Вокруг же темы детства заметен комплекс сопутствующих мотивов: детству сопутствуют прежде всего потерянность («девочку ждут на конкурсе пешек / она записана в изучение кашек / вот и клавиши девочкиного концерта / но её нигде не могут найти»), чувствительность к опасному (в том числе непонятному — да преимущественно к непонятному: «увидел яблоко и заплакал…»), устойчиво соединение мотивов детства и опасности / смертности / смерти («это моя колыбель…»). Детство в тесном родстве с поражением («эта младшая / угрюмая девочка / и она / обыграла меня»), с беспомощностью, дезориентированностью. Детство — пробивание сквозь немоту, — не факт, что успешное (об этом весь цикл «уроков» — раздел «Азбука»). Детство — азбука жизни, буквы которой отказываются складываться в связную речь, сопротивляются связности. Речь даже не распадающаяся, а ещё не сложившаяся и не слишком согласная складываться. Детский язык (ещё не выработавший защит) — самый подходящий для того, чтобы говорить о беспомощности и растерянности.

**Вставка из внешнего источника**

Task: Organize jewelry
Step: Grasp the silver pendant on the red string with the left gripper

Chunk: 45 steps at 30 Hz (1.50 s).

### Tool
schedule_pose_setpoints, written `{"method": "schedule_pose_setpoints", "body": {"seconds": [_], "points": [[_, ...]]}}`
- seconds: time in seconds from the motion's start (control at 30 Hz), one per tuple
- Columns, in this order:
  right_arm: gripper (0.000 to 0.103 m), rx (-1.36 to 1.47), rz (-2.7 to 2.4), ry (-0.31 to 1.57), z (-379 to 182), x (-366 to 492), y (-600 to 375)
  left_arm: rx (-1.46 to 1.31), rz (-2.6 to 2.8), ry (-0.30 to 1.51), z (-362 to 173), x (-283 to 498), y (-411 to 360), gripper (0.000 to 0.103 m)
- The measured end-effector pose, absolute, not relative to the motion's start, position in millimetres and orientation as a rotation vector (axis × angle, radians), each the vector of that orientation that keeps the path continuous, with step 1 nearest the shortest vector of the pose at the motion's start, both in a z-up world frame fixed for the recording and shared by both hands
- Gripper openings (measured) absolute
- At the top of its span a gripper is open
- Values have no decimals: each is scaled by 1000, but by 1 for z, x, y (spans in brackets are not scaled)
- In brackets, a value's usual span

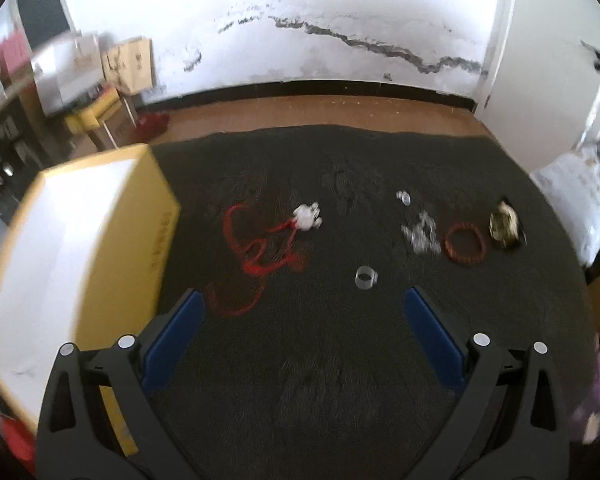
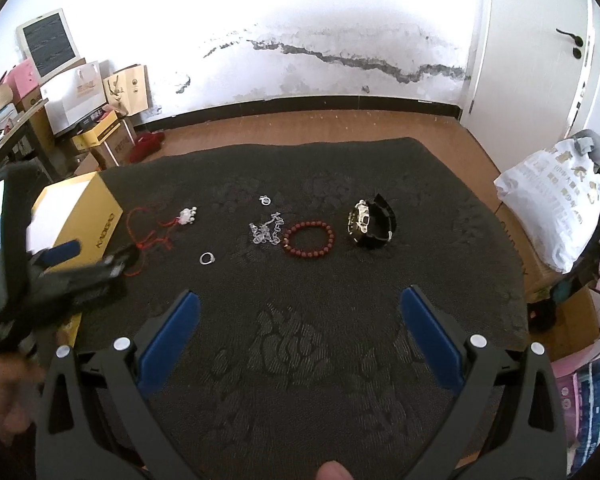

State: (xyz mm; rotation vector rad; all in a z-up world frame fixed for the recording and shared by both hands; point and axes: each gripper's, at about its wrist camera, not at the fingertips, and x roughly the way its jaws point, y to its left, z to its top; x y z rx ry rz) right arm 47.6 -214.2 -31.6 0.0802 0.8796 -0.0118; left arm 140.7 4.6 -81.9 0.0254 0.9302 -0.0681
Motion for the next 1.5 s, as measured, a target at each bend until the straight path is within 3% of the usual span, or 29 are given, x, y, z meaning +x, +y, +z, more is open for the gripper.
{"method": "schedule_pose_setpoints", "body": {"seconds": [0.37,0.77,0.83,1.1,1.5], "points": [[97,78,-5,921,-73,89,-219,91,19,993,-173,244,-7,98],[97,68,7,941,-94,97,-223,53,-8,965,-187,266,-6,98],[97,65,6,937,-95,97,-223,53,-13,962,-186,265,-6,94],[97,67,-5,940,-100,98,-232,103,-71,933,-179,255,-26,35],[97,68,4,912,-99,97,-242,143,-62,903,-161,238,-21,32]]}}
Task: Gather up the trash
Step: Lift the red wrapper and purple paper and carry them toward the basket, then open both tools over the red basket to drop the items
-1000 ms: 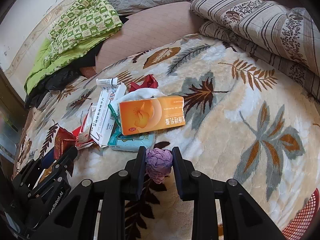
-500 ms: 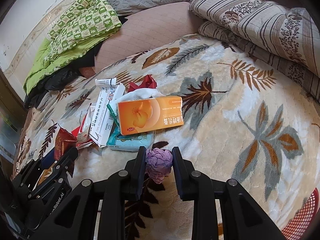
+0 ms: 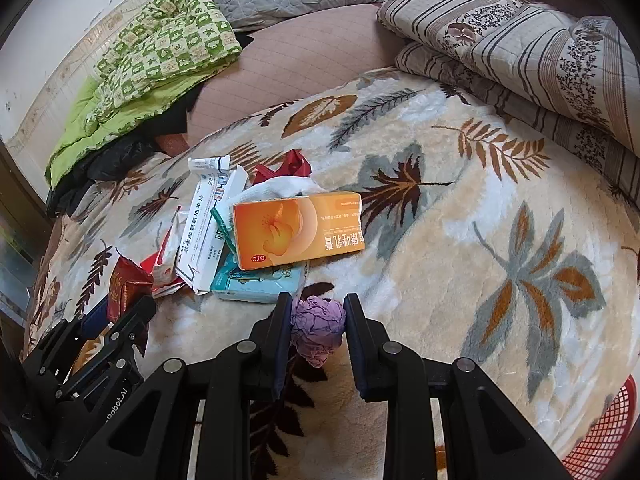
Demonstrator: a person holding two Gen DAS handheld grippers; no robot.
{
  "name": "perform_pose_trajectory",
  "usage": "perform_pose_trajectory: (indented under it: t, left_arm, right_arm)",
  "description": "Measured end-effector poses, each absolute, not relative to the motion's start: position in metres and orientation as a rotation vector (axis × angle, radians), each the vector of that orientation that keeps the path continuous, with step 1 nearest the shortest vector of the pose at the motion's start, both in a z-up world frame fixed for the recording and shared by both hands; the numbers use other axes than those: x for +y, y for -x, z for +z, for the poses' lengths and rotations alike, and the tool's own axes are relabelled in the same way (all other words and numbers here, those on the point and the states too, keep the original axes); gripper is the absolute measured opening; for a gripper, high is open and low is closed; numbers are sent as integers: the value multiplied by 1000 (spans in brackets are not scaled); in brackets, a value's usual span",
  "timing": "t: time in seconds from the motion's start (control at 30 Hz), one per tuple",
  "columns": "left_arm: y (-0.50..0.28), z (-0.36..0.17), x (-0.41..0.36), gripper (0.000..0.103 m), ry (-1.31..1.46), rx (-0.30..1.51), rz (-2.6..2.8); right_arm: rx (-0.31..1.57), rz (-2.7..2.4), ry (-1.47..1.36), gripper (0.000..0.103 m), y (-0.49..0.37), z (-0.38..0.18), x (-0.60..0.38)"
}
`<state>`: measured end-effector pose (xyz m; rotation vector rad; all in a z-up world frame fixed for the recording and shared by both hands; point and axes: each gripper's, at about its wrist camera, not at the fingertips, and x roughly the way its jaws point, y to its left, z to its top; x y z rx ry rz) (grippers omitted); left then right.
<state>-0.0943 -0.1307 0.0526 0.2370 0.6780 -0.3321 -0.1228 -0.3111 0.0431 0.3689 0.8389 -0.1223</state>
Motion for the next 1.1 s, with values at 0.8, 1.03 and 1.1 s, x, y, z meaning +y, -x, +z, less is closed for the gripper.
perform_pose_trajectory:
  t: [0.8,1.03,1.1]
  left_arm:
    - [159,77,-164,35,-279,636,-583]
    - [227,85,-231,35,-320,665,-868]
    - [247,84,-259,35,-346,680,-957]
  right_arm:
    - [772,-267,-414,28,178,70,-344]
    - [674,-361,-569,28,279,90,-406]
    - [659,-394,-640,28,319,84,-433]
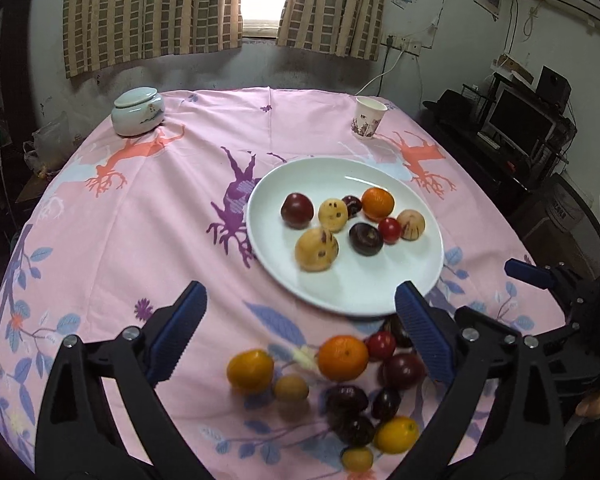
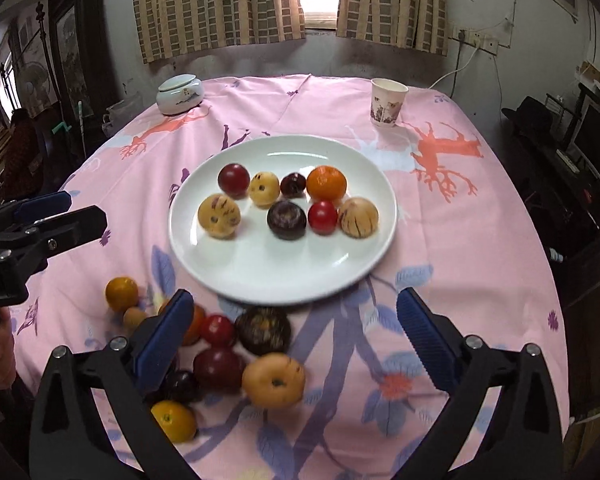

Постоянное (неностальгическое, далёкое от всяких ретроспективных идеализаций) воспоминание об этом — само по себе суждение о человеческой ситуации в мире. Детство у Баронец — в некотором смысле самое точное, что можно сказать о человеке. Да и о мире тоже.

 
…почему здесь
так холодно

глухо и больно
 
В целом можно сказать, что поэзия Влады Баронец, по самой поверхностной видимости занятая человеческими взаимоотношениями и взаимодействиями (казалось бы — никакой метафизики), на самом деле анализирует структуры существования, их парадоксальность, нелинейность, неочевидность, для которых человеческие взаимодействия как таковые (да и катастрофа разных прежних способов жизни, понимания и речи) — всего лишь одна из (ближайших, подручных, удобных для рассмотрения) форм.
 

[1] Интересно, что на презентации книги в стриме «Метажурнала» сама Влада сказала, что для неё прошлого нет и всё одновременно, в том числе происходившее столетия назад. Но понятно, что автор этих строк идёт от собственных впечатлений.